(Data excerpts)
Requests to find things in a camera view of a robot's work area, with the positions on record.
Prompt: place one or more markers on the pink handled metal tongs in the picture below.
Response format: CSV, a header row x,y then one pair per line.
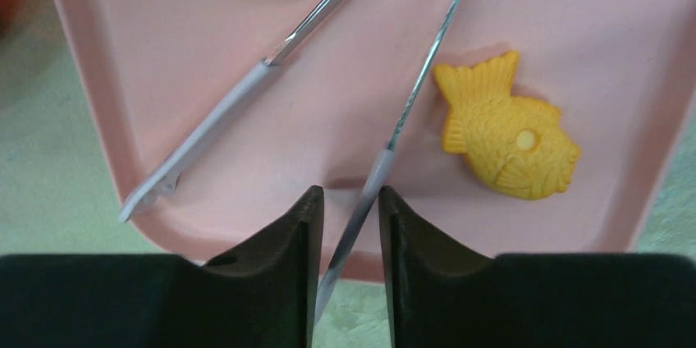
x,y
162,181

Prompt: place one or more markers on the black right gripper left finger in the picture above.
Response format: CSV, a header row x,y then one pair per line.
x,y
260,293

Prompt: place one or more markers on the fish shaped yellow cookie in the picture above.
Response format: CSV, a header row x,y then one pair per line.
x,y
513,144

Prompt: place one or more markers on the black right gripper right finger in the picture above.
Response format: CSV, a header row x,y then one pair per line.
x,y
441,293

| AIM OF THE EXERCISE |
No pictures go in the copy. Set down all the data exactly.

| WRITTEN REPLY |
Requests to find things in a camera view of a robot's work area, with the positions on record.
Prompt: place one or more markers on the pink handled metal tongs in the picture below.
Response format: CSV, a header row x,y then one pair per line.
x,y
162,181

Prompt: place one or more markers on the black right gripper left finger in the picture above.
Response format: CSV, a header row x,y then one pair per line.
x,y
260,293

Prompt: place one or more markers on the fish shaped yellow cookie in the picture above.
Response format: CSV, a header row x,y then one pair per line.
x,y
513,144

Prompt: place one or more markers on the black right gripper right finger in the picture above.
Response format: CSV, a header row x,y then one pair per line.
x,y
441,293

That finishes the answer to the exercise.